Magnesium is a miraculous mineral that is responsible for activating over 300 enzymatic reactions in the body. You need it to make ATP, the energy molecule as well as for proper heart, nerve and muscle function. Magnesium is necessary for protein sythesis, blood sugar control, and blood pressure regulation as well as bone formation. Half the magnesium in our bodies is found in our bones and prevents bone loss. Magnesium plays a role in detoxification and is used to make the master anitoxidant glutathione. It is a very important mineral with a variety of essential functions.
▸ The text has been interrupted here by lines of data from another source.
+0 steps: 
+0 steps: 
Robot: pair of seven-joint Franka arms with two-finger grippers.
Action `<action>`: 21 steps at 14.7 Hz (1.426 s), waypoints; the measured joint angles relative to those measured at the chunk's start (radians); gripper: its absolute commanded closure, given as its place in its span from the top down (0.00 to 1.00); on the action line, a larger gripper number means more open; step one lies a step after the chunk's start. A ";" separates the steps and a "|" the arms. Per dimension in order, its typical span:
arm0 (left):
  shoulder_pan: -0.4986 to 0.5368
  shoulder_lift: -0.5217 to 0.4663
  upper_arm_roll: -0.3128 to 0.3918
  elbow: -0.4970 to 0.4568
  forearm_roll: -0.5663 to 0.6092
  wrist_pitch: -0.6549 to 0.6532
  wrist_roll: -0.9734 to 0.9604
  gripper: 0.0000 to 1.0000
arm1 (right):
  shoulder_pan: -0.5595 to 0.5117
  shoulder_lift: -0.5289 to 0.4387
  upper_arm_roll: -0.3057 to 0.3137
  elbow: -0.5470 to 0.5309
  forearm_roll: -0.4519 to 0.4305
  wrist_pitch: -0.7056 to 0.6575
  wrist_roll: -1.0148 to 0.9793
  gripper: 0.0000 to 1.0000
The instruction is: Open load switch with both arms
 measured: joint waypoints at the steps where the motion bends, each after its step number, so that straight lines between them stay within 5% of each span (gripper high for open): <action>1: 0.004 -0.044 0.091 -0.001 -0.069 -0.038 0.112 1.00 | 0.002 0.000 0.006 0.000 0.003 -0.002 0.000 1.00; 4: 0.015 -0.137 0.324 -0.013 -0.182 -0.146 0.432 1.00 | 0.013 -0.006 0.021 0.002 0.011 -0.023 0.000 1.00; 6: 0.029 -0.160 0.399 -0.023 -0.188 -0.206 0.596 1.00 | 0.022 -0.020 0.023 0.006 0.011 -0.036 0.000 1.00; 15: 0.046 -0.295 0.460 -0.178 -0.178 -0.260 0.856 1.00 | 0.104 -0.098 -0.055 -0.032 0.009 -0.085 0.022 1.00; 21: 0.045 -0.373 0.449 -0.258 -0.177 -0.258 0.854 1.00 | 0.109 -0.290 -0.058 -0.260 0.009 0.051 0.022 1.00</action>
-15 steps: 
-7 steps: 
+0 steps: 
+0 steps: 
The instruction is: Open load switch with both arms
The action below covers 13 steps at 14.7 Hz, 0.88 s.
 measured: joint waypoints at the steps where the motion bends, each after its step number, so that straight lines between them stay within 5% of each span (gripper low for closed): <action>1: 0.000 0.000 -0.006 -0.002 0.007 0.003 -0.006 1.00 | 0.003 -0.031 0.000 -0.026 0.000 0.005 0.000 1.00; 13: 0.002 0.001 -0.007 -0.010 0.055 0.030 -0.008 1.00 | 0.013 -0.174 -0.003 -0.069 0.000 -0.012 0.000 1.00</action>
Unfortunately over half the population is deficient in magnesium.
When to use it
Magnesium relaxes skeletal and smooth muscle (heart and skeletal muscle as well as blood vessels and bronchi), aids in nerve transmission and us useful in managing many conditions such as:
- Heart Rhythm disturbance
- High Blood Pressure
- Muscle cramps or spasms
- Numbness and tingling
This simple nutrient can lower your blood pressure, regulate blood sugar, relieve muscle cramps, spasms, headaches and fatigue, induce relaxation and sleep and prevent or relieve airway or bronchospasm. You can see why it is one of my favorite and often recommended minerals.
Food Sources of Magnesium
The highest levels of magnesium are found in the following foods:
- Almond or almond butter has the highest levels
- Black beans
- Nuts such as almond (highest), cashews, peanuts
- Seaweed that is aged and dried
- Seeds such as flax or pumpkin
- Spices such as basil and coriander
Many medications, conditions or substances can either prevent absorption or deplete magnesium levels. It is important to supplement if you are on or have any of the following:
- Proton pump inhibitors for acid reflux
While food is the best source of this miracle mineral, food is grown in nutrient depleted soil. Food is not picked ripe, it loses nutrients in shipping storage and cooking and not all of it absorbed. Not all magnesium is created equal. Many supplements are contaminated with lead and are in forms or types that are poorly absorbed. A low dose of magnesium citrate can be equivalent to a high dose of magnesium oxide due to absorption differences. Different forms of magnesium can also behave differently.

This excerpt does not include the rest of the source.